= Work instructions =
The response must contain the complete data, printed exactly.

= Information shown =
* * * * * * *
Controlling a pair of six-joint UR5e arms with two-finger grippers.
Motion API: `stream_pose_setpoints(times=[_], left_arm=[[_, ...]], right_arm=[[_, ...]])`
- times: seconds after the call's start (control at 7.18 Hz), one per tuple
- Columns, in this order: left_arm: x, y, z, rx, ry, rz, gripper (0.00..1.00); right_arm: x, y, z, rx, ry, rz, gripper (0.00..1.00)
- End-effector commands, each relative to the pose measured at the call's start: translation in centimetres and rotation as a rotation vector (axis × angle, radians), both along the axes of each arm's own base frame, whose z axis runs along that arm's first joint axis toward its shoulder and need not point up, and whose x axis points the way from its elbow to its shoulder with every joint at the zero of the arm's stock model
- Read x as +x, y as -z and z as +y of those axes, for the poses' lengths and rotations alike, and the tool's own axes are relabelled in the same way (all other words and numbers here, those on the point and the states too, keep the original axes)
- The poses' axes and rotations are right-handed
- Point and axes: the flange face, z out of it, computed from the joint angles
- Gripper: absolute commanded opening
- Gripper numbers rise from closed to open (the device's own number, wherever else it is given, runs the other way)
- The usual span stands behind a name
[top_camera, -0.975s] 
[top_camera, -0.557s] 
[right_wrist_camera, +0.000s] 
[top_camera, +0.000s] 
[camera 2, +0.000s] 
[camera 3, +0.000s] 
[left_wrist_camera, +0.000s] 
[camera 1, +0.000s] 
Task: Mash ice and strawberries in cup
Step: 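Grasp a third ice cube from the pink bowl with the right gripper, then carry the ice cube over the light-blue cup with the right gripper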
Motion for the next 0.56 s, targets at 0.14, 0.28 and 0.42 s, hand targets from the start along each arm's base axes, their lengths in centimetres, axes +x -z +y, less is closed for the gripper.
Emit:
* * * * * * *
= Expected answer =
Controlling a pair of six-joint UR5e arms with two-finger grippers.
Motion API: `stream_pose_setpoints(times=[_], left_arm=[[_, ...]], right_arm=[[_, ...]])`
- times: seconds after the call's start (control at 7.18 Hz), one per tuple
- Columns, in this order: left_arm: x, y, z, rx, ry, rz, gripper (0.00..1.00); right_arm: x, y, z, rx, ry, rz, gripper (0.00..1.00)
- End-effector commands, each relative to the pose measured at the call's start: translation in centimetres and rotation as a rotation vector (axis × angle, radians), both along the axes of each arm's own base frame, whose z axis runs along that arm's first joint axis toward its shoulder and need not point up, and whose x axis points the way from its elbow to its shoulder with every joint at the zero of the arm's stock model
- Read x as +x, y as -z and z as +y of those axes, for the poses' lengths and rotations alike, and the tool's own axes are relabelled in the same way (all other words and numbers here, those on the point and the states too, keep the original axes)
- The poses' axes and rotations are right-handed
- Point and axes: the flange face, z out of it, computed from the joint angles
- Gripper: absolute commanded opening
- Gripper numbers rise from closed to open (the device's own number, wherever else it is given, runs the other way)
- The usual span stands behind a name
[top_camera, -0.975s] 
[top_camera, -0.557s] 
[right_wrist_camera, +0.000s] 
[top_camera, +0.000s] 
[camera 2, +0.000s] 
[camera 3, +0.000s] 
[left_wrist_camera, +0.000s] 
[camera 1, +0.000s] 
Task: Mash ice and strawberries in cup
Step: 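Grasp a third ice cube from the pink bowl with the right gripper, then carry the ice cube over the light-blue cup with the right gripper
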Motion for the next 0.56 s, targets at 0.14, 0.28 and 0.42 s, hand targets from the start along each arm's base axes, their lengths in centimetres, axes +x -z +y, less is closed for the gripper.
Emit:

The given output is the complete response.